=== Section Start ===

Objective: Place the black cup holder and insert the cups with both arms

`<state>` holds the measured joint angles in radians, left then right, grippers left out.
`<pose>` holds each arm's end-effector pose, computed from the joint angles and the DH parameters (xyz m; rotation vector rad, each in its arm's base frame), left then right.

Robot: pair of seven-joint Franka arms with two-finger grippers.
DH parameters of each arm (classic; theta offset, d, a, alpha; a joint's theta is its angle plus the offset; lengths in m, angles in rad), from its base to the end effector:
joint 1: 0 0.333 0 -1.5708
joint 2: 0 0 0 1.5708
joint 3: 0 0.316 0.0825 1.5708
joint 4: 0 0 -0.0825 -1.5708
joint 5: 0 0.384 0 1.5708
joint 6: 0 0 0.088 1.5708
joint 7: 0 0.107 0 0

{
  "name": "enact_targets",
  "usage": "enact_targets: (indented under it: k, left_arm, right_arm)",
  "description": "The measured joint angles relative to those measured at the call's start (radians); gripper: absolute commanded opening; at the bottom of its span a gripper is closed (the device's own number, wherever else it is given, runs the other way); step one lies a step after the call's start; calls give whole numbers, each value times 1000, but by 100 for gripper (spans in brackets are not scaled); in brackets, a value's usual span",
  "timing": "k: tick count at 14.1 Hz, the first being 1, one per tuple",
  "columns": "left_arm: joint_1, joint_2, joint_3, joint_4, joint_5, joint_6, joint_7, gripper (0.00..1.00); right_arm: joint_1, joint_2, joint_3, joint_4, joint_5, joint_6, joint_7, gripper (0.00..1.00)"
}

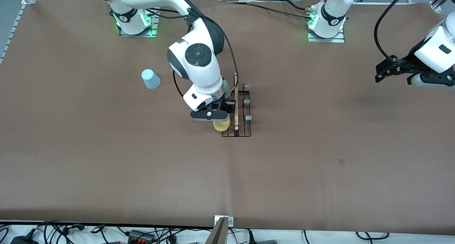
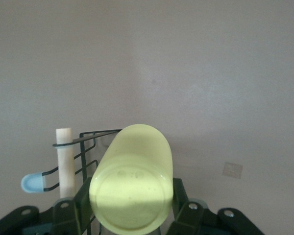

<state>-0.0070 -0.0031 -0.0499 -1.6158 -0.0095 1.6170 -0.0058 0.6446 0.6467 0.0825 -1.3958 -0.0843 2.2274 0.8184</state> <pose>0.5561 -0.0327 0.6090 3.1311 -0.0794 0.0063 0.5646 0.4814 0.3466 -3.0174 0.1017 -0.2277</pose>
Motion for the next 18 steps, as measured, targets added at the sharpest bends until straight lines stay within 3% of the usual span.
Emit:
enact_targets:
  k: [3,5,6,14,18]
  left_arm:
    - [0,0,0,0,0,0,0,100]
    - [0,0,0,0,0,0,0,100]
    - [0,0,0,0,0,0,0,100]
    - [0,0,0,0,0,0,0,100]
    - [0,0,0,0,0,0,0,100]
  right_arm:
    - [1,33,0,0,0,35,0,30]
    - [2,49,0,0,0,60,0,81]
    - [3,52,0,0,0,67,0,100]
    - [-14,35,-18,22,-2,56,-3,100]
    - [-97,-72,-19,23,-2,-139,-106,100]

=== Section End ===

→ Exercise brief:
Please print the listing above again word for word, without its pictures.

→ Solution for this problem:
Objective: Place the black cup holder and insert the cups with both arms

`<state>` holds the measured joint angles in radians, left then right, grippers left out.
`<pose>` holds each arm's end-effector pose, computed from the joint angles and the DH parameters (xyz m; rotation vector rad, each in its arm's base frame), left then right.

Robot: pair of seven-joint Franka arms with two-finger grippers.
DH parameters of each arm (classic; theta offset, d, a, alpha; a joint's theta is its angle plus the offset; lengths in m, angles in rad), from its base to the end effector:
joint 1: 0 0.333 0 -1.5708
joint 2: 0 0 0 1.5708
joint 3: 0 0.316 0.0825 1.5708
joint 4: 0 0 -0.0825 -1.5708
joint 5: 0 0.384 0 1.5708
joint 6: 0 0 0.088 1.5708
joint 7: 0 0.107 0 0

{
  "name": "enact_targets",
  "usage": "enact_targets: (indented under it: k, left_arm, right_arm)",
  "description": "The measured joint angles relative to those measured at the call's start (radians); gripper: absolute commanded opening; at the bottom of its span a gripper is closed (the device's own number, wherever else it is given, runs the other way); step one lies a step after the call's start; calls give whole numbers, each value times 1000, but by 100 for gripper (spans in brackets are not scaled); in brackets, a value's usual span",
  "timing": "k: tick count at 14.1 Hz, the first being 1, one per tuple",
  "columns": "left_arm: joint_1, joint_2, joint_3, joint_4, joint_5, joint_6, joint_7, gripper (0.00..1.00); right_arm: joint_1, joint_2, joint_3, joint_4, joint_5, joint_6, joint_7, gripper (0.00..1.00)"
}


<state>-0.0070 -0.0031 -0.0499 -1.6158 -0.0095 1.6170 -0.0058 0.6446 0.6467 0.0825 -1.3958 -0.0843 2.2274 0.8184</state> <pose>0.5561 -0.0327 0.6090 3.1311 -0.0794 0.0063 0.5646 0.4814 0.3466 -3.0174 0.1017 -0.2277</pose>
Motion for the next 18 steps, as measured, targets added at the sharpest bends until straight lines stay within 3% of the usual span.
Emit:
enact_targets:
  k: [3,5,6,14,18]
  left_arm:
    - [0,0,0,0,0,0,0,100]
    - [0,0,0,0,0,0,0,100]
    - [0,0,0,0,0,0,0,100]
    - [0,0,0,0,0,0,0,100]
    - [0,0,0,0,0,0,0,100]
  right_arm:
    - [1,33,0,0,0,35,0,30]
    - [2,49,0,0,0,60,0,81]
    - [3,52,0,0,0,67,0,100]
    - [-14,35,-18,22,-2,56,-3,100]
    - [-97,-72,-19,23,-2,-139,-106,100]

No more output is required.